**Task requirements**: Reproduce exactly, and only, the lines below from the one containing "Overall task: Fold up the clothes" through the one containing "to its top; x".

--------------------

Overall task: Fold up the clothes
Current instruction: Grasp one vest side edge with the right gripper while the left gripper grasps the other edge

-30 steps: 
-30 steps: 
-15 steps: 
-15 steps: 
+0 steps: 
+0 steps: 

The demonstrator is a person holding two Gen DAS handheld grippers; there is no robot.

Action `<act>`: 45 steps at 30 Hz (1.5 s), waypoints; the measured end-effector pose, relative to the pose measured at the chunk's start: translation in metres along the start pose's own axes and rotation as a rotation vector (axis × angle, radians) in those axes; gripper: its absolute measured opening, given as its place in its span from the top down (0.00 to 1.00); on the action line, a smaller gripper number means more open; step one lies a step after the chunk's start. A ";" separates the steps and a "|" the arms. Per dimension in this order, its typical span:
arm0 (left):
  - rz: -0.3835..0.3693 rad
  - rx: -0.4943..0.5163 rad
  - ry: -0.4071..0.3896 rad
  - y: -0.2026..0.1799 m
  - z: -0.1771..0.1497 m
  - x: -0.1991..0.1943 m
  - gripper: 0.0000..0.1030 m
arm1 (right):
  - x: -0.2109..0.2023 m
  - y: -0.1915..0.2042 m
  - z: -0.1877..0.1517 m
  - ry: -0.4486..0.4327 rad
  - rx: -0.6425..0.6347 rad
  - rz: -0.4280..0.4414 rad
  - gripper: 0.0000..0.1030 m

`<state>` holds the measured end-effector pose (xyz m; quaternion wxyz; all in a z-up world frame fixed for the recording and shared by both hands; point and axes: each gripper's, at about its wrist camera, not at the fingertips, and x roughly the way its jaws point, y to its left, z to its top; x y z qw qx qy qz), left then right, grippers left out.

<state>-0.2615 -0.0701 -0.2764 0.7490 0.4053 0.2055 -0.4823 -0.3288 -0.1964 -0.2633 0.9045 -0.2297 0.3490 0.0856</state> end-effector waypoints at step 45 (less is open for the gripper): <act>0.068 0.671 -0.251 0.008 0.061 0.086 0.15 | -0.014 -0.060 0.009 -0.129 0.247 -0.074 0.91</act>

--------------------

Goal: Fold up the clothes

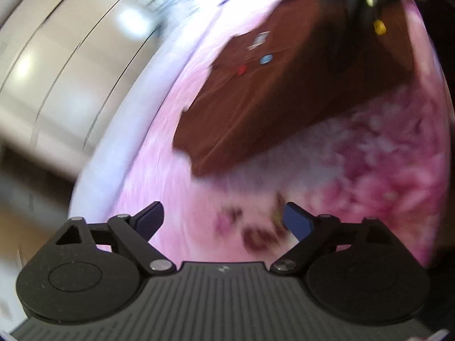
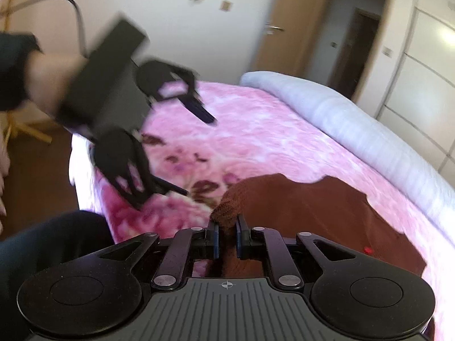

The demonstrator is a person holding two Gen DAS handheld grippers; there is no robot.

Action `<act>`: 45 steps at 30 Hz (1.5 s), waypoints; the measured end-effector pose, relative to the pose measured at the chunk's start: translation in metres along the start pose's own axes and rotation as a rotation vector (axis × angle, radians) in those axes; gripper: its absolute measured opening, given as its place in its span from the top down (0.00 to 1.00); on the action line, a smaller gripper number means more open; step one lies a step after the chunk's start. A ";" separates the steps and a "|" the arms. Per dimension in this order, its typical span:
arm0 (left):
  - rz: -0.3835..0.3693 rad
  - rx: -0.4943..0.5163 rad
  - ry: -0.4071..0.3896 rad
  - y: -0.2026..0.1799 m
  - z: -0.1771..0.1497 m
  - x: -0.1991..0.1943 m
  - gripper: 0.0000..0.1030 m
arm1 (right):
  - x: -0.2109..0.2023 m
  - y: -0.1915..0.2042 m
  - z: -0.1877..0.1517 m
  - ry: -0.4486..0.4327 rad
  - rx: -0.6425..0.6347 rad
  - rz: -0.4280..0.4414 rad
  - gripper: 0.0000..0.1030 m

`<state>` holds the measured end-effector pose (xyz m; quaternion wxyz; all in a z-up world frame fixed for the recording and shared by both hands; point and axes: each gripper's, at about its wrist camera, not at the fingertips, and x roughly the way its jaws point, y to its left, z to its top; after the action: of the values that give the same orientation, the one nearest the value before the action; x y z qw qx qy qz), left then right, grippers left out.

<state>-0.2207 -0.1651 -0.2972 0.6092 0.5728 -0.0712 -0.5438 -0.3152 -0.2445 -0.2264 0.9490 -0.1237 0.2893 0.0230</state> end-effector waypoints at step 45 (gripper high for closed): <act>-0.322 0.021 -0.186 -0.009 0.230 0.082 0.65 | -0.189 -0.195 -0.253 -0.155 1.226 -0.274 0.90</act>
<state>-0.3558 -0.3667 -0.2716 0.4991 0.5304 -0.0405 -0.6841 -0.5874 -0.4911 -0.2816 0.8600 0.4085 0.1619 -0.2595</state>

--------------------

**Task answer**:
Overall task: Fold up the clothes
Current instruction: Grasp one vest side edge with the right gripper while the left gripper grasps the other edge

-30 steps: 
-30 steps: 
-15 steps: 
-15 steps: 
+0 steps: 
+0 steps: 

The demonstrator is a person holding two Gen DAS handheld grippers; there is no robot.

Action `<act>`: 45 steps at 30 Hz (1.5 s), waypoints; the measured end-effector pose, relative to the pose measured at the chunk's start: translation in metres along the start pose's own axes and rotation as a rotation vector (axis × angle, radians) in those axes; gripper: its absolute measured opening, given as its place in its span from the top down (0.00 to 1.00); on the action line, a smaller gripper number means more open; step one lies a step after the chunk's start. A ";" separates the steps and a "|" the arms. Per dimension in this order, its typical span:
arm0 (left):
  - rz: -0.3835..0.3693 rad
  - rx: -0.4943..0.5163 rad
  - ry: -0.4071..0.3896 rad
  - y: -0.2026..0.1799 m
  - z: -0.1771..0.1497 m
  - x: -0.1991..0.1943 m
  - gripper: 0.0000..0.1030 m
arm1 (right):
  - x: -0.2109..0.2023 m
  - y: -0.1915..0.2042 m
  - z: -0.1877..0.1517 m
  - ry: -0.4486..0.4327 rad
  - rx: -0.6425..0.6347 rad
  - rz: -0.4280..0.4414 rad
  - gripper: 0.0000..0.1030 m

`<state>` holds the measured end-effector pose (xyz m; quaternion wxyz; all in a z-up world frame fixed for the recording and shared by both hands; point and axes: each gripper's, at about its wrist camera, not at the fingertips, and x roughly the way its jaws point, y to its left, z to its top; x y z qw qx qy qz), left then right, grippers left out.

Work on this exercise is done.